= List of incidents at Premier Parks properties =

Incidents that have taken place in parks

This is a summary of notable incidents that have taken place at amusement parks, water parks, or theme parks operated by Premier Parks, LLC. This list is not intended to be a comprehensive list of every such event, but only those that have a significant impact on the parks or park operations, or are otherwise significantly newsworthy.

The term incidents refers to major accidents, injuries, or deaths that occur at a park. While these incidents were required to be reported to regulatory authorities due to where they occurred, they usually fall into one of the following categories:

- Caused by negligence on the part of the guest. This can be refusal to follow specific ride safety instructions, or deliberate intent to break park rules.
- The result of a guest's known, or unknown, health issues.
- Negligence on the part of the park, either by ride operator or maintenance.
- Act of God or a generic accident (e.g. slipping and falling), that is not a direct result of an action on anybody's part.

==Elitch Gardens==

===Mind Eraser===
- On July 11, 1999, a Denver woman sued Premier Parks for injuries sustained on the Mind Eraser roller coaster, including a bloody eye, slurred speech and memory loss. At least 21 other people also complained of injuries received from the ride.

===The Rainbow===
- On May 26, 2002, a 28-year-old man with Down syndrome opened his seat restraints and stood while the ride was in motion, subsequently falling to his death. Witnesses reported that he unlatched his seat belt and maneuvered out of the lap restraints.

===Sidewinder===
- On August 2, 1997, a 45-year-old female ride operator suffered a fatal fall from the three-story roller coaster platform. She was taken to Denver Health Medical Center where she was pronounced dead. OSHA fined the park over $32,000 as a result.

==Magic Springs and Crystal Falls==

===Gauntlet===
- On August 28, 2005, a maintenance worker got one of his feet stuck in the tracks of the Gauntlet roller coaster. He was freed by a metal cutting saw.

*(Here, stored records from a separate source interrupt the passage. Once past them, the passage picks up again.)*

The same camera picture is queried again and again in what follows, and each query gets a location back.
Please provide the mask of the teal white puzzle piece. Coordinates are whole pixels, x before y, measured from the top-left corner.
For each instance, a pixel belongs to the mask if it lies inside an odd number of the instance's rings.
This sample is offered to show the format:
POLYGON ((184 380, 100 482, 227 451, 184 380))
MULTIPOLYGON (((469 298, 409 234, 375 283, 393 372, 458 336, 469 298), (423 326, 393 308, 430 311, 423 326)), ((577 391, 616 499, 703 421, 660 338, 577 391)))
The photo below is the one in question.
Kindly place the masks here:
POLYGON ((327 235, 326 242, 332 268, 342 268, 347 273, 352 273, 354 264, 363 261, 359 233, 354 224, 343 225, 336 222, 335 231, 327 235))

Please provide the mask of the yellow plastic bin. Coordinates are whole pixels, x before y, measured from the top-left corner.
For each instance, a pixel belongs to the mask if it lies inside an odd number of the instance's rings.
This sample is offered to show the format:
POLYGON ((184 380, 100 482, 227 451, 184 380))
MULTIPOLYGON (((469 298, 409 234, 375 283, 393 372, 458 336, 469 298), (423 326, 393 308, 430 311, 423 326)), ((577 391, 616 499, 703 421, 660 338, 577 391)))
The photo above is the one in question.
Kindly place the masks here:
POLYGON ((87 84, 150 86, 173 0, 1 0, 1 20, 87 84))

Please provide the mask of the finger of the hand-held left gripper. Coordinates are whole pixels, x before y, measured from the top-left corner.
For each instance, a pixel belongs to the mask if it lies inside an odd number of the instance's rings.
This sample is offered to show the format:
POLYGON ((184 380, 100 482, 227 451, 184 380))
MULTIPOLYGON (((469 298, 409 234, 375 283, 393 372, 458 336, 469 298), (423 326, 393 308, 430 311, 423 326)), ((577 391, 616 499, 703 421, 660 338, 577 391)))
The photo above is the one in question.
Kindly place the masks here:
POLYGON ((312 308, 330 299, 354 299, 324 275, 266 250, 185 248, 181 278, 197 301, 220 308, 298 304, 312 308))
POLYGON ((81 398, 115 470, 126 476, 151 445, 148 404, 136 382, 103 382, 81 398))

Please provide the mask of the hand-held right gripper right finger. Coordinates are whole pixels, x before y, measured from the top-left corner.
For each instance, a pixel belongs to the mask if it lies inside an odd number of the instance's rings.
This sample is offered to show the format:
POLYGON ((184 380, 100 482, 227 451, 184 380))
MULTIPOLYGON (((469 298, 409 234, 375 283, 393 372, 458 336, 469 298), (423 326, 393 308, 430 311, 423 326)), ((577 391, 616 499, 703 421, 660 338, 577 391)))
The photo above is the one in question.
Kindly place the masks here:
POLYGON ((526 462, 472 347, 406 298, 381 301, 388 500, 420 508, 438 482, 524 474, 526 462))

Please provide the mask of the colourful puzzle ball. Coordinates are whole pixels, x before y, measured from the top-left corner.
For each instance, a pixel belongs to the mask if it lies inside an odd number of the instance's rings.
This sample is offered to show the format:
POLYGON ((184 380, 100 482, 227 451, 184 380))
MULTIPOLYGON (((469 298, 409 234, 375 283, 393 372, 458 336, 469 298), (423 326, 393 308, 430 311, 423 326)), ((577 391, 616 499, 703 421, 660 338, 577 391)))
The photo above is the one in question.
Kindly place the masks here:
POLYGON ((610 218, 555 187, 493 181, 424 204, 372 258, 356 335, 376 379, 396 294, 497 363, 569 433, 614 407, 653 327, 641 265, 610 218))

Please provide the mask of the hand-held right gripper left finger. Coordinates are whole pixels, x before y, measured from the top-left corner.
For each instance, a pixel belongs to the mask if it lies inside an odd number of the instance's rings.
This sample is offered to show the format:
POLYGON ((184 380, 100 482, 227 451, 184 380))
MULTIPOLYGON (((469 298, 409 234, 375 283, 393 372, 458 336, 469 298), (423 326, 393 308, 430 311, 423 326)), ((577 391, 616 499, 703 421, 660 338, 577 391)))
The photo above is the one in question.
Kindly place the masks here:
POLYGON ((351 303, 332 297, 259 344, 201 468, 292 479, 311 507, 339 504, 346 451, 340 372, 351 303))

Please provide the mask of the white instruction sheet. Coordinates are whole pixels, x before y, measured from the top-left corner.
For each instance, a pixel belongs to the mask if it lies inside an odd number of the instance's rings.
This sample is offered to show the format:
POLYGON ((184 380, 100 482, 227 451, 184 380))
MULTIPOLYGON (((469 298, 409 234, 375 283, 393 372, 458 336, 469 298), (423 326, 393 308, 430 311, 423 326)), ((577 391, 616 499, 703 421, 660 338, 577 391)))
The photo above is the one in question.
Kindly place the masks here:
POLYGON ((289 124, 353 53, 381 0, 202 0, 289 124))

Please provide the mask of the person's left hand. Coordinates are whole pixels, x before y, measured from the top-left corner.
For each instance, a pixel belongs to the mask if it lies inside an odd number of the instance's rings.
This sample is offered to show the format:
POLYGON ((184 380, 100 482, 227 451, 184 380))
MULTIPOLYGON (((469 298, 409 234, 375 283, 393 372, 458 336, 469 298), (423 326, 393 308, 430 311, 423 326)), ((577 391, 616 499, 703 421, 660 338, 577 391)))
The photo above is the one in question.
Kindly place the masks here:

===Old No. 2 Logging Co. Log Flume===
- On September 4, 2006, an 11-year-old boy was injured when a stray .22 caliber bullet struck him in the wrist. Police had no suspects in the case.

===Twist and Shout===
- On July 30, 2006, a 45-year-old woman from Memphis, Tennessee fell from the Twist and Shout coaster due to centripetal force. The victim fell about 11 ft, and was taken to a local hospital. Inspectors said that the victim was too large for the ride, causing the restraints to not work properly. A report by the Arkansas Department of Labor stated that the ride operator should not have let her occupy more than one seat on the ride. The victim sued the park and the ride's importer for US$16 million, claiming that the park failed to seat her properly, and that the ride did not provide adequate safety features.

===X-Coaster===
- On June 9, 2007, a bird or other large animal crossed electrical wires in nearby Hot Springs, Arkansas, triggering a 25-minute power outage to the park, which caused many of its rides to shut down. Twelve riders on X-Coaster were left hanging upside down 150 ft above the ground for 30 minutes until their rescue by the local fire department which used a generator to power the ride so the vehicle could coast to a lower access point. Riders on other attractions were evacuated by park employees without incident. Nausea was the primary complaint of the rescued X-Coaster riders, although one 37-year-old X-Coaster rider was taken to the hospital complaining of neck pain and a headache.
- On July 24, 2017, passengers were stuck on the roller coaster for an hour in 95 °F (35 °C) heat. No injuries were reported.

==Rapids Water Park==

===Big Surf===
- On April 6, 2013, a 5-year-old boy was unresponsive and nearly drowned while playing in the wave pool. He was revived and conscious when paramedics arrived and was taken to a local hospital. Further information on his recovery was not published.

==Wet'n'Wild Toronto==

===Incidents involving guests===
- On July 23, 2025, Peel Regional Police was called to the waterpark after a woman was violently assaulted by 2 suspects after an altercation while in line for a waterslide. A 30-year-old from Brampton was arrested as a result of the assault.

==Wild Waves Theme Park==

===Activity Pool===
- On August 20, 2016, a 33-year-old man from India was found unconscious and drowned in the Activity Pool. Paramedics performed CPR but he couldn't be revived and died due to asphyxia. A lifeguard informed police that he believed children who told him about a body at the bottom of the pool were pranking him. The police later responded and said that the park had everything under control.

===Other incidents involving guests===
- On October 5, 2019, a 17-year-old was injured after being shot in the parking lot outside the park's entrance during its annual Fright Fest event. The victim was taken to Harborview Medical Center and remained in critical condition.